▶ Action item
Please return every line of the records below that holds the word "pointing".

[[ Data to use, beginning ]]

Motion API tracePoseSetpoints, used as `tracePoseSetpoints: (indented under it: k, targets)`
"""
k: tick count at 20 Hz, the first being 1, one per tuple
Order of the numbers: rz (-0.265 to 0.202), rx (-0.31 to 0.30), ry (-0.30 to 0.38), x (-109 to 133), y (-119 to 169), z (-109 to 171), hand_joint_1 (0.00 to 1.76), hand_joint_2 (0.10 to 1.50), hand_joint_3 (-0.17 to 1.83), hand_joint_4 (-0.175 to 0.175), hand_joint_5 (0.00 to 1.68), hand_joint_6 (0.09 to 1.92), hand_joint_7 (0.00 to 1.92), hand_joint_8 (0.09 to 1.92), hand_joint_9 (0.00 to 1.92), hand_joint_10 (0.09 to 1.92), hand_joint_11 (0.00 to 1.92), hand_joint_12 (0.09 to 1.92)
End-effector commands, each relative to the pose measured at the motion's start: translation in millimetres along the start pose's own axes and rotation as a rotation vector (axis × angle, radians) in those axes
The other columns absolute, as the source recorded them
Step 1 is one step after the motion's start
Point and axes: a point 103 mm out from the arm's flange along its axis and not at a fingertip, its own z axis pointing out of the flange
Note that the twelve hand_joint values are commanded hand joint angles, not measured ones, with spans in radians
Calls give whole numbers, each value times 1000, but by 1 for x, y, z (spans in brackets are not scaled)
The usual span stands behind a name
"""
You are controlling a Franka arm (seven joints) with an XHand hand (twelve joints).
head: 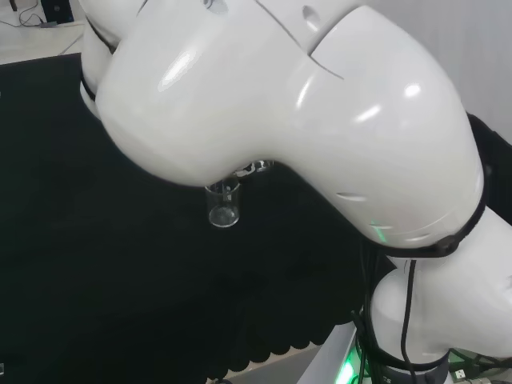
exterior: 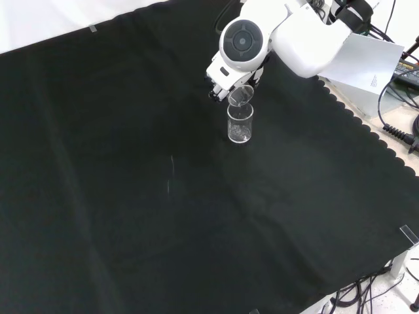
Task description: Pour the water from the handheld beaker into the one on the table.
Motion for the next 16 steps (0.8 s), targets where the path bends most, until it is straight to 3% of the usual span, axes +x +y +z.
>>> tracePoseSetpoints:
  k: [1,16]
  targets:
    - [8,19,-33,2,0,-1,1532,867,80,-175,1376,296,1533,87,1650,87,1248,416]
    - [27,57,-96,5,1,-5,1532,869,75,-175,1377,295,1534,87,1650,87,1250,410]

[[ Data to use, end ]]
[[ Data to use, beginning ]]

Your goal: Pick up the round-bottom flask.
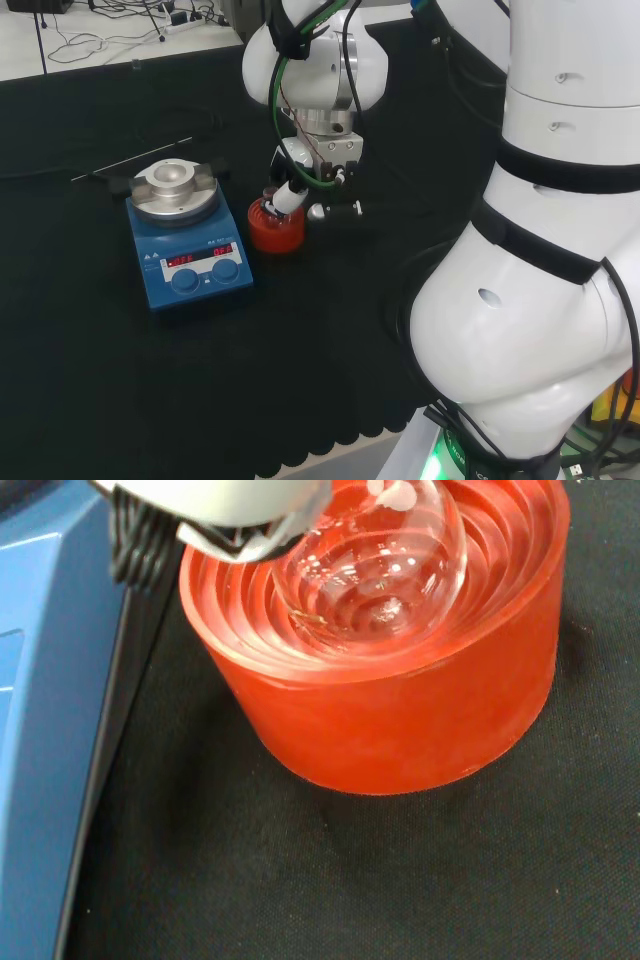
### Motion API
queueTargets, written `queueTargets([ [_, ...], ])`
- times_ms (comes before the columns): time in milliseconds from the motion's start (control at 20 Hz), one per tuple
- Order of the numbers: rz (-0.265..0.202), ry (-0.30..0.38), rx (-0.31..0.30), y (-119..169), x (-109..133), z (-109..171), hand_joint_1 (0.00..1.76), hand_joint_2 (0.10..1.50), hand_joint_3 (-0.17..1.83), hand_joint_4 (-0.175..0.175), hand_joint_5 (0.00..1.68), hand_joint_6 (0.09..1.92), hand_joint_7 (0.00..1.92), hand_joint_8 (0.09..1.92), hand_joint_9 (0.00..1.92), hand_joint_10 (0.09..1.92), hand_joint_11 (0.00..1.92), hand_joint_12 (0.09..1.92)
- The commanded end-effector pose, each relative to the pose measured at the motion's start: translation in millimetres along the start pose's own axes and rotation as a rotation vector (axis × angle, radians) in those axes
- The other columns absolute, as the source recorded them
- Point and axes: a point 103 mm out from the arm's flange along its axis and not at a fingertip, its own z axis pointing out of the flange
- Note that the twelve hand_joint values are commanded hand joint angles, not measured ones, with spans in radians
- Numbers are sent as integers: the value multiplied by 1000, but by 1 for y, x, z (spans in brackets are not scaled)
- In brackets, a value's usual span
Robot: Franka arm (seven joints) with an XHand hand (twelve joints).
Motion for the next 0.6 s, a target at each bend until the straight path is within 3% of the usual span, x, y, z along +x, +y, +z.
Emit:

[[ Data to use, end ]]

▶ Result
Point and axes: a point 103 mm out from the arm's flange along its axis and not at a fingertip, its own z axis pointing out of the flange
- Point and axes: a point 103 mm out from the arm's flange along its axis and not at a fingertip, its own z axis pointing out of the flange

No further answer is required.